▶ [ASSIGNED TASK]: Copy the complete listing exactly as shown.

<<<<

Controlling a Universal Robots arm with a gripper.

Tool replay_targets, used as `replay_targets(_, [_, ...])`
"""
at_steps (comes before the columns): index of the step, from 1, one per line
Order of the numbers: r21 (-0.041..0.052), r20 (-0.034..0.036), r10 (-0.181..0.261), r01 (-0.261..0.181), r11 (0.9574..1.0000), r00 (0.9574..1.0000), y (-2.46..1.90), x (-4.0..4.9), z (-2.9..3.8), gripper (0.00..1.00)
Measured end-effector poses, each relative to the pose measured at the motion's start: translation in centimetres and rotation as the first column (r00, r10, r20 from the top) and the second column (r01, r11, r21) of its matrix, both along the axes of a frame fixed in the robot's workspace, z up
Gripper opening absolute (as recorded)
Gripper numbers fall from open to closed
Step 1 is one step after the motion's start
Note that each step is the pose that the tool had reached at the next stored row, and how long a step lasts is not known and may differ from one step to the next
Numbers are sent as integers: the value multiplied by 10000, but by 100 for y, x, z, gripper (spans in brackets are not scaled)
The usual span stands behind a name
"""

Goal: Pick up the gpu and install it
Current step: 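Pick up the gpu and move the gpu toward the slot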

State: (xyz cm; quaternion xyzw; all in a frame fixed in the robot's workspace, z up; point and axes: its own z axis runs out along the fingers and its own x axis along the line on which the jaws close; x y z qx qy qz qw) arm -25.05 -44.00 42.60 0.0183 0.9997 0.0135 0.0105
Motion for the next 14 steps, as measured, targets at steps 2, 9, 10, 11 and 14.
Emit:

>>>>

▶ [WRITTEN RESPONSE]:
Controlling a Universal Robots arm with a gripper.

Tool replay_targets, used as `replay_targets(_, [_, ...])`
"""
at_steps (comes before the columns): index of the step, from 1, one per line
Order of the numbers: r21 (-0.041..0.052), r20 (-0.034..0.036), r10 (-0.181..0.261), r01 (-0.261..0.181), r11 (0.9574..1.0000), r00 (0.9574..1.0000), y (-2.46..1.90), x (-4.0..4.9), z (-2.9..3.8), gripper (0.00..1.00)
Measured end-effector poses, each relative to the pose measured at the motion's start: translation in centimetres and rotation as the first column (r00, r10, r20 from the top) and the second column (r01, r11, r21) of its matrix, both along the axes of a frame fixed in the robot's workspace, z up
Gripper opening absolute (as recorded)
Gripper numbers fall from open to closed
Step 1 is one step after the motion's start
Note that each step is the pose that the tool had reached at the next stored row, and how long a step lasts is not known and may differ from one step to the next
Numbers are sent as integers: the value multiplied by 10000, but by 100 for y, x, z, gripper (spans in brackets are not scaled)
The usual span stands behind a name
"""

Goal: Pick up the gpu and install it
Current step: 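Pick up the gpu and move the gpu toward the slot
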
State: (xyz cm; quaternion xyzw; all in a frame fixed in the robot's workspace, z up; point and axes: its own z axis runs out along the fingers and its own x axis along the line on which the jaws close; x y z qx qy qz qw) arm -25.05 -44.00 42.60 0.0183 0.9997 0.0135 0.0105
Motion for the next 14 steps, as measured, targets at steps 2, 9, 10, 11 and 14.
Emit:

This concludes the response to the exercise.